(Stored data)
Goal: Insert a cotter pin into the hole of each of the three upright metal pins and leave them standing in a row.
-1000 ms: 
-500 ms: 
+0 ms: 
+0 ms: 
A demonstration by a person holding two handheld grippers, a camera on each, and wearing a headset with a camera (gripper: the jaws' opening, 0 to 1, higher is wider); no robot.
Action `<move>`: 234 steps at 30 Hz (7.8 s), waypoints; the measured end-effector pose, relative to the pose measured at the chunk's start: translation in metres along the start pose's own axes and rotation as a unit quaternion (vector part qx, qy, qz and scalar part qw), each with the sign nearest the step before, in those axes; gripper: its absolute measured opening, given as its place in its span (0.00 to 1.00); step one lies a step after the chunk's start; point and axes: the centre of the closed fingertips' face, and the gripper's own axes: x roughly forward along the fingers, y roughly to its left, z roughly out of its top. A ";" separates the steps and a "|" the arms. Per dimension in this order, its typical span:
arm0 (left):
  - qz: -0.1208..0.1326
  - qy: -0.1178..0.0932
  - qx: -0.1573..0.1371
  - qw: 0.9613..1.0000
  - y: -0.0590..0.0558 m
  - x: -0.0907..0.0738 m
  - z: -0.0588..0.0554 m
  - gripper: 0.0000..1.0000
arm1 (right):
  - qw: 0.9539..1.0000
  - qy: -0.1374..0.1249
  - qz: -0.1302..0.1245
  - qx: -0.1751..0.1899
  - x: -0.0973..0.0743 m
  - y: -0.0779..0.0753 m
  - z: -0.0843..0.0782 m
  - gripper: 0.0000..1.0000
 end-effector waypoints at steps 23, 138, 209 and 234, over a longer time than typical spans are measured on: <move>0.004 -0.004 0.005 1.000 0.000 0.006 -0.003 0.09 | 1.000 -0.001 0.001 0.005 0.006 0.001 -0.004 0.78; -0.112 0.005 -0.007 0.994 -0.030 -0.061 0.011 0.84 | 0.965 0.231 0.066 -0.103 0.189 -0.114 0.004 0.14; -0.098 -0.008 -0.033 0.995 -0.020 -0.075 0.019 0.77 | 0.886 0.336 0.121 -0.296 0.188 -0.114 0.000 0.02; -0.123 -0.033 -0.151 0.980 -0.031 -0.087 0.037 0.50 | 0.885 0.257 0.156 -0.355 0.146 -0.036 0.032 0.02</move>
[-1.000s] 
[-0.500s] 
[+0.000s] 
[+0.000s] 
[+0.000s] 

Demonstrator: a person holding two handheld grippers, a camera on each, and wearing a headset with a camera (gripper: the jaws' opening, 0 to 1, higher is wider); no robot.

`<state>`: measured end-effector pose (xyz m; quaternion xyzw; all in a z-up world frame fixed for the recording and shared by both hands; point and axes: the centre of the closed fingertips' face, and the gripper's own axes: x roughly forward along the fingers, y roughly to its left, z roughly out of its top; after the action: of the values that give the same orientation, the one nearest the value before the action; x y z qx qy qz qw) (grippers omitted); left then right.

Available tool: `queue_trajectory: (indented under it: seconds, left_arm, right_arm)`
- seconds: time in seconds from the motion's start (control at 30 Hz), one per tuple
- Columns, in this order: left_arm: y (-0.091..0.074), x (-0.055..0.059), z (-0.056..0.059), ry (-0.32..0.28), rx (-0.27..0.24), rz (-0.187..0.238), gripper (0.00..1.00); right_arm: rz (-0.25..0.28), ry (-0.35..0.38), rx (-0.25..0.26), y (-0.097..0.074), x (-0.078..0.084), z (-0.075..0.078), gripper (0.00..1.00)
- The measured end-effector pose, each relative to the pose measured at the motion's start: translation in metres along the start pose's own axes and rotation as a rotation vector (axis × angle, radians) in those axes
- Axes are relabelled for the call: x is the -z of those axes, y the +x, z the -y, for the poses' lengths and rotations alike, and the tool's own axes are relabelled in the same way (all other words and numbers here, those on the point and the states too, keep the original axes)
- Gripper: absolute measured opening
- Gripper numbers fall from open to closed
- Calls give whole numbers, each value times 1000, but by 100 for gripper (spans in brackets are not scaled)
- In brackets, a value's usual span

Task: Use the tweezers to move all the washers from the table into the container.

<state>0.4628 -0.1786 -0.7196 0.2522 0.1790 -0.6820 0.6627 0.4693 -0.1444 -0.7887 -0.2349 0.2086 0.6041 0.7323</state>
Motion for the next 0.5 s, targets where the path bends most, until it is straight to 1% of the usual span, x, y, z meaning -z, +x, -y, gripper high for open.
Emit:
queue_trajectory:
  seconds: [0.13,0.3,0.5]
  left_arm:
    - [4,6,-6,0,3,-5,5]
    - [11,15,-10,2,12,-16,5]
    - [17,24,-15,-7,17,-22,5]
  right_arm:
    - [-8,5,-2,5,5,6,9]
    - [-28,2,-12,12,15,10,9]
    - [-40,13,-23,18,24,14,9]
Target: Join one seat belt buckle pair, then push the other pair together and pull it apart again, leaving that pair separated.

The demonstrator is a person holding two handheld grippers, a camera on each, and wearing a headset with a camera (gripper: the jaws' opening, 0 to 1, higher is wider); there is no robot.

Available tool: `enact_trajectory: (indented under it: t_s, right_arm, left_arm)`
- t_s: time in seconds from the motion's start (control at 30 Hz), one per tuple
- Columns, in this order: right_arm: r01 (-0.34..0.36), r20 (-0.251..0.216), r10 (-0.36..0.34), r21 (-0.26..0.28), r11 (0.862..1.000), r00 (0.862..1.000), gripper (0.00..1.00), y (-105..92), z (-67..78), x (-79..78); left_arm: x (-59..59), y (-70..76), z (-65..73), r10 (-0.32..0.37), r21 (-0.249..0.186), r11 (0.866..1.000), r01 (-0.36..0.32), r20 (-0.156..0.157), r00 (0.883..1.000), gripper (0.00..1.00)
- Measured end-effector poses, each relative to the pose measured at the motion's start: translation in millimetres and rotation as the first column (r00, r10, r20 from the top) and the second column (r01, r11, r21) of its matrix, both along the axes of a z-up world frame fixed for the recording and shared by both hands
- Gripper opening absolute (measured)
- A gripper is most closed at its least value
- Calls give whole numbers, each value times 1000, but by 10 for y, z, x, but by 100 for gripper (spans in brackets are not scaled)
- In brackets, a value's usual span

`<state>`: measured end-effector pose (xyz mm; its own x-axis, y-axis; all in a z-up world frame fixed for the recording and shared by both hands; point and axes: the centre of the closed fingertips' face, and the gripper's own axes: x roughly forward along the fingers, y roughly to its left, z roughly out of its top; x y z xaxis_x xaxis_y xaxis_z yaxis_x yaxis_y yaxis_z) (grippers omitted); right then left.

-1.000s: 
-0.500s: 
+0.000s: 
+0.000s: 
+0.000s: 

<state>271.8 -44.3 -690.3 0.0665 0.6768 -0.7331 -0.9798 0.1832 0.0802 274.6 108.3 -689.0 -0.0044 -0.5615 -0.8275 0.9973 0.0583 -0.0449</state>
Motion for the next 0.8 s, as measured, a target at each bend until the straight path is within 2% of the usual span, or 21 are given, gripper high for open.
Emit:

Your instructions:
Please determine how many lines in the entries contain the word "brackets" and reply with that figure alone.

Exercise solution:
4